Federale strategie

De federale regering beschikt al geruime tijd over een stevig institutioneel kader voor duurzame ontwikkeling. Hierdoor kan België zijn federale beleid op dat vlak verder ontwikkelen en verfijnen op basis van de opgedane ervaring en de evoluties binnen dit domein. 

De federale strategie voor duurzame ontwikkeling werd ingesteld bij de wet van 5 mei 1997. Ze is gebaseerd op een beleidscyclus (Plan-Do-Check-Act) die een continu leer- en verbeteringsproces mogelijk maakt.

In 2002 werd een federale programmatorische overheidsdienst voor duurzame ontwikkeling opgericht: de POD Duurzame ontwikkeling, die in 2014 omgedoopt werd tot het Federaal instituut voor duurzame ontwikkeling (FIDO), met behoud van dezelfde opdrachten.
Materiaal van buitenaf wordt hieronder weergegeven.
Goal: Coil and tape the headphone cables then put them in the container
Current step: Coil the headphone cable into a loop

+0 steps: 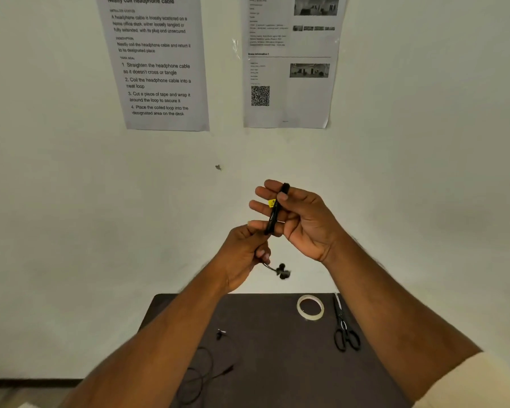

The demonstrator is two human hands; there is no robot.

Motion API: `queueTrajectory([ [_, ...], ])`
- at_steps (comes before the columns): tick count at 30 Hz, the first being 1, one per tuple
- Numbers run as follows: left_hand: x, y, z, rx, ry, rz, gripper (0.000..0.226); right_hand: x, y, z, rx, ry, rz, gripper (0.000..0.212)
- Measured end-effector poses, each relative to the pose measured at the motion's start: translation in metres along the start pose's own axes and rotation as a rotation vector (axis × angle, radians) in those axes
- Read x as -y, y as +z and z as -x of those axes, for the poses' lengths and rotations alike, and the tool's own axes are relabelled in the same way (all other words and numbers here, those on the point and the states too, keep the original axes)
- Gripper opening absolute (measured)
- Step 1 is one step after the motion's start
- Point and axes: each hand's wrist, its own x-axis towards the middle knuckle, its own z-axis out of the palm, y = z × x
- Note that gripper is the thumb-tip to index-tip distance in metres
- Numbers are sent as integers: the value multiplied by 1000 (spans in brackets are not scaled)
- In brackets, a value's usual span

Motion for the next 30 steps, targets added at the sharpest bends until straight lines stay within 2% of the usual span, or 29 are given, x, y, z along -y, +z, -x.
queueTrajectory([
  [6,9,-15,4,19,-13,-385,32,-6,-9,-6,-120,-83,159,34],
  [9,8,-15,5,51,3,-693,22,-11,-20,-8,-159,-105,429,26],
  [12,3,-9,3,99,-43,-1058,26,-24,-29,-8,-151,-95,768,28],
  [15,-2,-5,2,23,26,-1509,34,-37,-38,-5,-94,-31,1040,28],
  [18,-11,-7,0,-107,168,-1734,25,-39,-41,-1,-55,113,1079,17],
  [20,-20,-13,-3,-133,227,-1765,23,-36,-41,1,-24,227,1070,19],
  [22,-30,-18,-6,-31,310,-1704,22,-34,-41,2,0,354,1002,13],
  [24,-36,-20,-8,99,405,-1583,19,-30,-39,3,63,452,966,22],
  [26,-39,-25,-8,175,406,-1423,27,-25,-36,5,129,515,888,25],
  [28,-37,-33,-9,213,388,-1239,29,-17,-36,6,189,568,777,25],
  [30,-30,-37,-11,199,383,-1092,22,-11,-39,6,237,599,698,26],
])
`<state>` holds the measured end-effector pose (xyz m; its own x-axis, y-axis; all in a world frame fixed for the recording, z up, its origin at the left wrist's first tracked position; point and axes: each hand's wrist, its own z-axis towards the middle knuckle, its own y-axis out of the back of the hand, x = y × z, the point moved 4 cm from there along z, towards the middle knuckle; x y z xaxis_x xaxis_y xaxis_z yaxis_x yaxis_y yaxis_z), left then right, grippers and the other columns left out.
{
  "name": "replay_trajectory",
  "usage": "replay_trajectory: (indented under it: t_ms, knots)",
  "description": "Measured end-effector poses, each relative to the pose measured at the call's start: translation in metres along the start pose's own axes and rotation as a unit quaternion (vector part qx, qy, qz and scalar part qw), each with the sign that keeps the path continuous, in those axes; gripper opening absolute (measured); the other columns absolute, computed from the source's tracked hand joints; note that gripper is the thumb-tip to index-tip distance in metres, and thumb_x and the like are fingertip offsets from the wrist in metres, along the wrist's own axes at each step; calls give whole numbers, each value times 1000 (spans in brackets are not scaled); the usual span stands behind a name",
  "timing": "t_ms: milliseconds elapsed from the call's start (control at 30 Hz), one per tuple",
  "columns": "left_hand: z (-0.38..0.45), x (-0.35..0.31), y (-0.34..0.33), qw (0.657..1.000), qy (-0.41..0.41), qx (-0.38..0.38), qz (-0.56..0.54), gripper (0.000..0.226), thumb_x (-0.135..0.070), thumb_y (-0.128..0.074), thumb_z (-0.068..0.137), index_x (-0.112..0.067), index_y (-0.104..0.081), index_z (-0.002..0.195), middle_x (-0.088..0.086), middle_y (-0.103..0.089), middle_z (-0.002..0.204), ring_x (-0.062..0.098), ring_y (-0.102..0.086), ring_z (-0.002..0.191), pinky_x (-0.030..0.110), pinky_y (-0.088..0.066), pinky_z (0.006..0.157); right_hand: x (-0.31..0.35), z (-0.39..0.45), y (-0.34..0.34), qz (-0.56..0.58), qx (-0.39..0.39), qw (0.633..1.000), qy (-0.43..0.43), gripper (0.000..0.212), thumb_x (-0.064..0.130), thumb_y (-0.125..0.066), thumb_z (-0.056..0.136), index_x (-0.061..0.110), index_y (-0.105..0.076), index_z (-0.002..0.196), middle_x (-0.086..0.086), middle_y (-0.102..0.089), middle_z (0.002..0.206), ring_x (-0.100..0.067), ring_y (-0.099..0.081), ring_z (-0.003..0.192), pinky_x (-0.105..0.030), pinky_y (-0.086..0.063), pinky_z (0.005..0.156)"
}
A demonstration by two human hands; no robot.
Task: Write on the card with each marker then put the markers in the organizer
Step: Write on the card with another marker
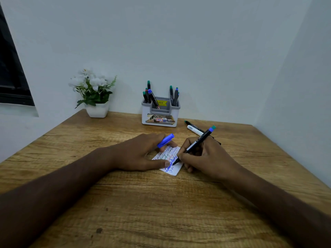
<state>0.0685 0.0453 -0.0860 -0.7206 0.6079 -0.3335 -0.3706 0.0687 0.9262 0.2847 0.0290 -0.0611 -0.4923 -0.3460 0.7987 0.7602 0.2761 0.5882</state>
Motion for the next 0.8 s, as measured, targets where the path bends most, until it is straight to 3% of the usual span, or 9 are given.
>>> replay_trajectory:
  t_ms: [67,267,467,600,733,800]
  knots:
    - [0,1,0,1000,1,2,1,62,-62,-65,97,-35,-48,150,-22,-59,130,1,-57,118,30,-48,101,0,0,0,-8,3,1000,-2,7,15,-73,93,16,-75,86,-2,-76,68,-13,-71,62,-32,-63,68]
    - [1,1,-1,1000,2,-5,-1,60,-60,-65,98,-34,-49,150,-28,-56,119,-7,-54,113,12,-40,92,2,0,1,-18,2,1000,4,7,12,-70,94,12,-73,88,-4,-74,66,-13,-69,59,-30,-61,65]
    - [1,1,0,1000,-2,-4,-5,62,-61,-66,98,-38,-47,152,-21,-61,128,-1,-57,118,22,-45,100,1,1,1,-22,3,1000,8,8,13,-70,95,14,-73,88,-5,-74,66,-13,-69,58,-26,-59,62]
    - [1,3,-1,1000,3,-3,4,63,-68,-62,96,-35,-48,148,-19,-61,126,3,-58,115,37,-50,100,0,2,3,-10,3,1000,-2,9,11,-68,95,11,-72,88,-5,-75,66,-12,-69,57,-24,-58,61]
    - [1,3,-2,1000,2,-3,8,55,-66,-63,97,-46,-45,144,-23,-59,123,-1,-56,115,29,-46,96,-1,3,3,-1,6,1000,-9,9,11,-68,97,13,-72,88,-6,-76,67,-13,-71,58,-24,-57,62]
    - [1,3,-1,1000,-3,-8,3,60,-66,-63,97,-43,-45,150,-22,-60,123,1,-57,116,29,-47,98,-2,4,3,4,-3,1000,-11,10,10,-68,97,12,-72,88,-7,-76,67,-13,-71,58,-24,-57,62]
Het FIDO treedt niet in de plaats van de andere federale overheidsdiensten; het bereidt de uitvoering van het beleid voor en coördineert deze,  en stelt zijn expertise ter beschikking aan alle organisaties, zowel publieke als private, met het oog op het bereiken van de Duurzame ontwikkelingsdoelstellingen (SDG’s).

Geleidelijk aan werden nieuwe instrumenten ontwikkeld om de bijdrage aan de SDG’s van de federale overheidsdiensten te stimuleren. Binnen elke dienst werden cellen 'Duurzame ontwikkeling' opgericht die de DO-actieplannen moeten uitwerken. 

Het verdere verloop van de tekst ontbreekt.